Search code examples
pythonregexorg-mode

Python multiline regex with org-mode files


Using regex, I would like to extract certain parts from an Emacs org mode file, which are simple text files. Entries in these org files start with * and sometimes these entries do have properties. A brief example can be found below:

import re

orgfiletest = """
* headline 0
* headline 1
  :PROPERTIES:
  :KEY: lala
  :END:
* headline 2
* headline 3
  :PROPERTIES:
  :KEY: lblb
  :END:
"""

I would like to extract all entries that do have properties; the extracted entries should include these properties. So, I would like to receive the following pieces of text:

* headline 1
  :PROPERTIES:
  :KEY: lala
  :END:

and

* headline 3
  :PROPERTIES:
  :KEY: lblb
  :END:

I started with something like this

re.findall(r"\*.*\s:END:", orgfiletest, re.DOTALL)

But this also includes headline 0 and headline 2, which do not have any properties. My next attempt was to utilize look arounds but to no avail. Any help is much appreciated!

Update / Solution that works for me:

Thanks to everyone who helped me finding a solution! For future reference I included an updated MWE and the regex that works for me:

import re
orgfiletest = """
* headline 0
  more text 
* headline 1
  :PROPERTIES:
  :KEY: lala
  :END:
* headline foo 2
** bar 3
  :PROPERTIES:
  :KEY: lblb
  :FOOBAR: lblb
  :END:
* new headline
  more text
"""

re.findall(r"^\*+ .+[\r\n](?:(?!\*)\s*:.+[\r\n]?)+", orgfiletest, re.MULTILINE)

Solution

  • There are a couple of possibilities including non-regex solutions.
    As you have specifically asked for one though:

    ^\*\ headline\ \d+[\r\n] # look for "* headline digit(s) and newline
    (?:(?!\*).+[\r\n]?)+     # followed by NOT a newline at the beginning
                             # ... anything else including newlines afterwards
                             # ... at least once
    

    See a demo on regex101.com (and mind the modifiers x and m!)
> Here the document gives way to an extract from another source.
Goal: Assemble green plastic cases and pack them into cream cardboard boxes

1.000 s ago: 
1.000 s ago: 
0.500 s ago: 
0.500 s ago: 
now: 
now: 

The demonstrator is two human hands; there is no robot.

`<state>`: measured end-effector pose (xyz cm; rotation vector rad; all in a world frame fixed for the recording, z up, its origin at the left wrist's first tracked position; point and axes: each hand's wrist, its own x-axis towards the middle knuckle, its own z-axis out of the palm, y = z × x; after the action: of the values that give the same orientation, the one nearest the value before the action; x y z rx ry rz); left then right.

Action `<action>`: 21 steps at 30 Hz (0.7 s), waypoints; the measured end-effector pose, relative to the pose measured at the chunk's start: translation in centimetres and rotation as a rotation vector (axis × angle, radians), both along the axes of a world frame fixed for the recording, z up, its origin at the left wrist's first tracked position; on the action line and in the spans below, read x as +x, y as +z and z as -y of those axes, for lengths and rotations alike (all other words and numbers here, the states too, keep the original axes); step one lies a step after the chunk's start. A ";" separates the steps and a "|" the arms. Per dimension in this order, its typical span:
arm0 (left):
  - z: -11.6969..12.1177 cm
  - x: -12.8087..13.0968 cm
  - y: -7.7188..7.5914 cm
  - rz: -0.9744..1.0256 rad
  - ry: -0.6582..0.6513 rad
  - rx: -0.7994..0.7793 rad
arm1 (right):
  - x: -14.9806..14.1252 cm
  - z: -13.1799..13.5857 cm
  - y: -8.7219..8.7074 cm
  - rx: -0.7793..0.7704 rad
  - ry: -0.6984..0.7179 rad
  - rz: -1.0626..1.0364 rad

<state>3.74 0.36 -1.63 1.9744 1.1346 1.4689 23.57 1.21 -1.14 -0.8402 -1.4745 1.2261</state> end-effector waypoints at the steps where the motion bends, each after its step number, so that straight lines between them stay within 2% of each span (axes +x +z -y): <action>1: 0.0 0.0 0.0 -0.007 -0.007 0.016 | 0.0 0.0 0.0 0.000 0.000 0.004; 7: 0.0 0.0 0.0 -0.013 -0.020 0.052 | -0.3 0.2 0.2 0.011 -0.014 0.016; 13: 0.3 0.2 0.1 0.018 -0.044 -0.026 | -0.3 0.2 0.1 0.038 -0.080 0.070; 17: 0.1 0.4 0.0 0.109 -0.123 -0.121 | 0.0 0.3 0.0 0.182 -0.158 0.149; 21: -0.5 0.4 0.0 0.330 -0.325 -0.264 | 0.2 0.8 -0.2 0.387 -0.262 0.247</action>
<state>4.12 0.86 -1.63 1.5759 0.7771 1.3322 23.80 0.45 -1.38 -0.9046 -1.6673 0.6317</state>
    In Python this would be:

    import re
    
    rx = re.compile(r'''
                ^\*\ headline\ \d+[\r\n] 
                (?:(?!\*).+[\r\n]?)+
                ''', re.VERBOSE | re.MULTILINE)
    
    print(rx.findall(orgfiletest))
    


    A non-regex way could be (using itertools):

    from itertools import groupby
    
    result = {}; key = None
    for k, v in groupby(
            orgfiletest.split("\n"), 
            lambda line: line.startswith('* headline')):
        if k:
            item = list(v)
            key = item[len(item)-1]
        elif key is not None:
            result[key] = list(v)
    
    print(result)
    # {'* headline 1': ['  :PROPERTIES:', '  :KEY: lala', '  :END:'], '* headline 3': ['  :PROPERTIES:', '  :KEY: lblb', '  :END:', '']}
    

    This has the downside that lines starting with e.g. * headline abc or * headliner*** would be used as well. To be honest, I'd go for the regex solution here.